Maya raised an eyebrow. "You mean the social pyramid? Because I'm pretty sure we're somewhere in the foundation, holding up everyone else's-"

"No, literally." Sasha pulled out her phone. "My cousin's friend's sister started selling these hair vitamins. She's making bank. We sign up, we get popular, we fix your hair situation, AND we make enough money to actually buy thoseálbumbears everyone's wearing."

Maya stared. "You want me to join an MLM?"

"It's not an MLM, it's entrepreneurship."

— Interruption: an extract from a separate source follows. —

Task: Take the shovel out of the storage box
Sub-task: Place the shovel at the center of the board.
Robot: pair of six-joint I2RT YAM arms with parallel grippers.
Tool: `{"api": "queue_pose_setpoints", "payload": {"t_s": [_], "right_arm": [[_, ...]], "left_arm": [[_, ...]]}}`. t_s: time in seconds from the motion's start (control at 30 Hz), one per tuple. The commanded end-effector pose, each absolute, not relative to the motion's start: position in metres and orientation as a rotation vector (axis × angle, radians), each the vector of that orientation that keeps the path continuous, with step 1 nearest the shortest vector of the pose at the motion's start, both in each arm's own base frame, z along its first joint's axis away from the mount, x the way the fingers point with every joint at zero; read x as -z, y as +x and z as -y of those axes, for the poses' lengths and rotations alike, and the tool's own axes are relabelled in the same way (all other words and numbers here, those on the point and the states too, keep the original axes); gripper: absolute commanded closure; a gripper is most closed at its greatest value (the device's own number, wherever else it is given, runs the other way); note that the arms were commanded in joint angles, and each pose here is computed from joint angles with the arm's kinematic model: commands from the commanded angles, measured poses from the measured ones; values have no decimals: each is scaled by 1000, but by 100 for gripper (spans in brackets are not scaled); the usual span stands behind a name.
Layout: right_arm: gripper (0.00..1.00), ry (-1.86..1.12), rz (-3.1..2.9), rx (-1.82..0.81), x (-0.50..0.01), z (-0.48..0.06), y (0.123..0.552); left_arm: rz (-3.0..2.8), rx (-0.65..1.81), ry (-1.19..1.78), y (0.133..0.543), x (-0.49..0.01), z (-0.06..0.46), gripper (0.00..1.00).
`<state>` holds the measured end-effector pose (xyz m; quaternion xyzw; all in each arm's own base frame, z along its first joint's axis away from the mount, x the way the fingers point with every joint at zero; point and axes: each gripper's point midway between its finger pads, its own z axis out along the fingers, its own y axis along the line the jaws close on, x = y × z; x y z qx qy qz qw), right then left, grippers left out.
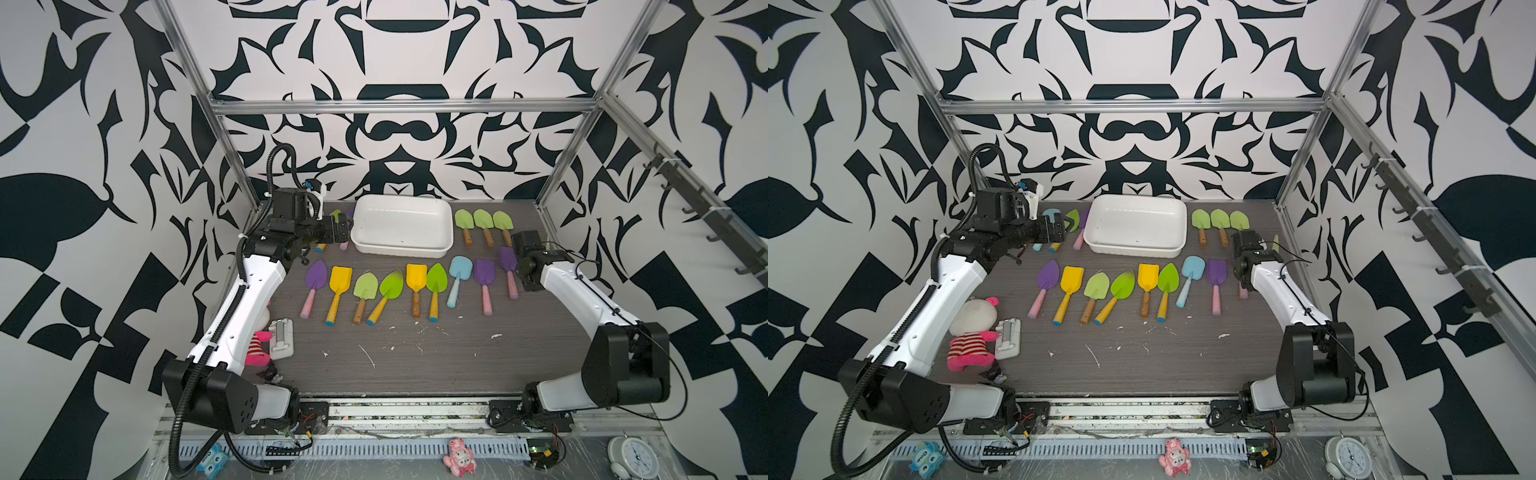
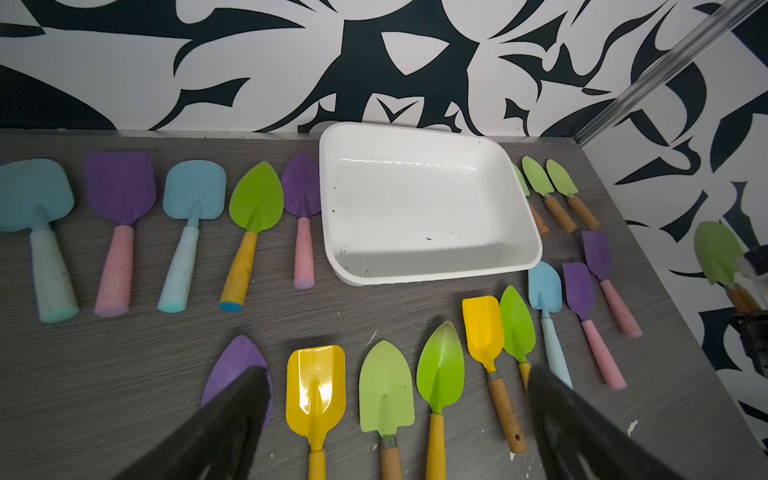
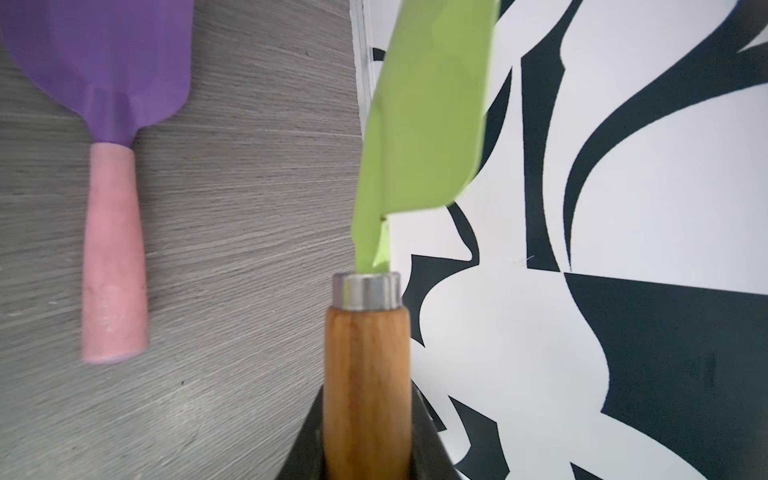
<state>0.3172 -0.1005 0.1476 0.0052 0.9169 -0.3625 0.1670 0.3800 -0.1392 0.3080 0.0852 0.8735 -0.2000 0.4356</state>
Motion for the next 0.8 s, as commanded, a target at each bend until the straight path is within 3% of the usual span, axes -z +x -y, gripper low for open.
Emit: {"api": "queue_pose_setpoints", "payload": {"t_s": [0.0,0.67,0.77], "right_arm": [[100,19,-2567,1129,-152,112,322],[100,-119,-2653,1224,-81,139,372],[92,-148,-2681,1228,-71,140,378]], "left_arm": [[-2187,492,246,367,-304,145,1],[-2194,458,258,356,-309,145,1],[-2198,449,256,356,-308,143,1]]}}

Three weeks later, Maya had lost $47 she didn't have, gained 72 bottles of something that promised "luscious locks" but mostly tasted like artificial watermelon, and somehow ended up as the regional "team lead" for the Northeast division of GlowVibe Hair Revolution. Her hair was still purple. Chase still didn't know her name.

The breaking point came when her mom found the pyramid-shaped display she'd built out of vitamin bottles in her room.

"Maya," her mom said, holding up a bottle. "This expired in 2019."

"It adds vintage charm," Maya tried.

"No. What adds charm is being yourself instead of whatever version of yourself you think people want." Her mom softened. "Honey, you're trying to buy your way into a life that doesn't even exist. That's not how this works."

That night, Maya deleted the GlowVibe Telegram group chat. She took a picture of her purple hair—messy, imperfect, definitely not Chase material—and posted it on her Instagram story with the caption: "learning to be okay with not being okay with it yet."

Her phone blew up. Not from Chase. From kids she'd barely spoken to: same, I feel that, thank you for saying it.

The next day at school, a freshman with bright blue hair sat next to her at lunch.

"I like your hair," she said. "Mine's supposed to be ocean blue but it came out more like depression sky."

Maya laughed. And for the first time in months, she didn't check to see if Chase was watching.

Some pyramids are worth climbing. The ones you build yourself, brick by brick, with people who actually see you.